Le Premier Ministre grec Georges Papandréou a été contraint d’abandonner son projet de référendum, sous la pression de l’autorité allemande. Mais Angela Merkel pourrait bien être confrontée à d’autres amateurs de référendum, cette fois-ci plus près de chez elle.
Par Open Europe
Au début de ce qui restera une folle semaine, le Premier Ministre grec Georges Papandréou a surpris en annonçant qu’il souhaitait la tenue d’un référendum à propos du second plan de sauvetage de la zone euro pour la Grèce. Ses arguments étaient les suivants: « Nous faisons confiance aux citoyens, nous croyons en leur jugement, nous croyons en leur décision. »
Une immense consternation a gagné les politiciens européens et les décideurs, que nous avons couvert ici. Le sens général des commentaires était que la décision était irrationnelle et irresponsable, et que plutôt que de rechigner à accepter le cadeau, les Grecs auraient dû exprimer leur reconnaissance d’obtenir ce renflouement. Toutefois, la frustration résulte aussi du fait qu’une bonne partie de l’opinion publique – en particulier en Allemagne – était envieuse à l’égard des Grecs qui obtenaient l’occasion d’exprimer leur point de vue concernant le plan de sauvetage. Si, dans certains cas, cela a été exprimé de façon subtile, à la une du quotidien Bild la demande était explicite: « Mme Merkel, nous voulons aussi un référendum ».
C’est vrai, il est difficile de ne pas mesurer la gêne des dirigeants politiques européens qui se sont efforcés de surmonter la crise de la dette, certes de manière inadéquate. Mais de trop nombreux commentaires semblaient dénigrer – ou même délégitimer – le principe d’autoriser la population grecque à exprimer son point de vue sur un sujet d’importance cruciale tel que l’avenir de son pays. Par exemple, Rainer Brüder, le chef du groupe parlementaire du FDP a déclaré qu’il était « irrité » par ce projet de référendum; rappelons que le FDP a mis un point d’honneur à défendre les intérêts des contribuables allemands durant la crise, mais il semble croire que les contribuables grecs (certes, certains Grecs ne règlent pas leurs impôts) ne devraient pas bénéficier d’un droit de regard sur les mesures qui leur sont imposées suite aux décisions irresponsables prises par leurs élites politiques.

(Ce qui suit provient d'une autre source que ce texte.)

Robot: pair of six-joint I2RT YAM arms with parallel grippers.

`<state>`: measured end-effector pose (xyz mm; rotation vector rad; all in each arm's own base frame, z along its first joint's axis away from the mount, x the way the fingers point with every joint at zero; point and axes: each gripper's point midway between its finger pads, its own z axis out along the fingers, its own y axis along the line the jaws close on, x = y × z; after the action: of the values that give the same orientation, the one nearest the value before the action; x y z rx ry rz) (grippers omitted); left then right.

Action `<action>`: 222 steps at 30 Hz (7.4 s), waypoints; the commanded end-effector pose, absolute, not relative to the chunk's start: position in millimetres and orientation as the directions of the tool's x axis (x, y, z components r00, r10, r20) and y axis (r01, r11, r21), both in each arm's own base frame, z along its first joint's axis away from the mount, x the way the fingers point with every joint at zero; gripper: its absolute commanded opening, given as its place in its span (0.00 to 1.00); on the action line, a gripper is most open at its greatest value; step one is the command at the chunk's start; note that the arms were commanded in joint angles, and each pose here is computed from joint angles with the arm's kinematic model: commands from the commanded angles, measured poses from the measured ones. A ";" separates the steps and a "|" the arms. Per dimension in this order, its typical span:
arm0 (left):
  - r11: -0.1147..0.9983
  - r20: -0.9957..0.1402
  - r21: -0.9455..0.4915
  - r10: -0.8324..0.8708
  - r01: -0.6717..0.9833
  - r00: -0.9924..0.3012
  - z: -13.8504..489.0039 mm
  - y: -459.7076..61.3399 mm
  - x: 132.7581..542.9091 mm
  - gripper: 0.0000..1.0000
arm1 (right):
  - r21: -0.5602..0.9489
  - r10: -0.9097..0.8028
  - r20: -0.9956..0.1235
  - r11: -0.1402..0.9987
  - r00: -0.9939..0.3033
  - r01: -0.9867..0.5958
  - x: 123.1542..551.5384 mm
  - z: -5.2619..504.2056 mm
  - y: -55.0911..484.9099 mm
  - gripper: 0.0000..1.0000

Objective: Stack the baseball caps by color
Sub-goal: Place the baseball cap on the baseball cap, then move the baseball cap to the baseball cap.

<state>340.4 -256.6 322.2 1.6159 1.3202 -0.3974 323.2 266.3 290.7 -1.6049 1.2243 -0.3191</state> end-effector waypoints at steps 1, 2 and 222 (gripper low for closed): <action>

Même si, pour les Grecs, le choix était illusoire étant donnée la solution alternative, à savoir un défaut désordonné, qui pouvait s’avérer encore plus mauvais, l’idée d’avoir son mot à dire n’en est pas moins une importante tradition démocratique, comme l’ont reconnu certains commentateurs allemands, tel que Frank Schirrmacher du FAZ.
Avant la panique et la terreur bientôt hors de contrôle, il est bon de prendre du recul pour voir clairement ce qui se passe ici sous nos yeux. C’est le spectacle d’une dégénérescence des valeurs et des croyances [démocratiques] qui étaient autrefois au cœur même de l’idée d’Europe.
Au terme de quelques journées très agitées, Papandréou a finalement été contraint d’abandonner ses plans de référendum, sous la pression d’une double opposition, interne et externe. Mais il a toutefois réussi à obtenir le soutien du principal parti d’opposition, Nouvelle Démocratie, pour les mesures d’austérité – certains ont soutenu que c’était là son principal objectif. Il en est résulté un petit triomphalisme de la part de certains dirigeants européens, comme Nicolas Sarkozy, qui, un peu désinvolte, a déclaré: « Je suis content qu’il y ait eu suffisamment de personnes responsables en Grèce pour comprendre notre message. » Retournant sa veste, Bild a salué la chancelière allemande Angela Merkel pour son rôle dans la mort du référendum grecque avec un article euphorique:
La chancelière Angela Merkel a ramené… les Grecs à la raison. Un exploit de force majeur à la hauteur de l’un des 12 travaux d’Hercule! La chancelière Angela est désormais véritablement Merkule!
Qui a dit double standard ?
Toutefois, Mme Merkel (sur la photo dans une pose herculéenne) pourrait bien être confrontée à d’autres amateurs de référendum, cette fois-ci plus près de chez elle. Süddeutsche a annoncé il y a deux jours que, inspirés par les Grecs, Thomas Silberhorn et Alexander Dobrindt, des cadres du CSU (le parti frère bavarois du CDU de Merkel), ont tous deux déclaré qu’ils soutenaient le principe de la tenue de référendums sur les questions européennes, Silberhorn affirmant qu’il n’était pas opposé à l’idée d’un référendum sur l’avenir des modifications du traité de l’UE concernant un mécanisme de stabilité permanente. Cependant, M. Peter Altmaier du CDU qui s’est dit «agacé» par les deux compères, a riposté:
Je trouve cela extrêmement problématique de compliquer la situation difficile qui a émergé avec l’annonce du référendum grec en multipliant les demandes pour davantage de référendums.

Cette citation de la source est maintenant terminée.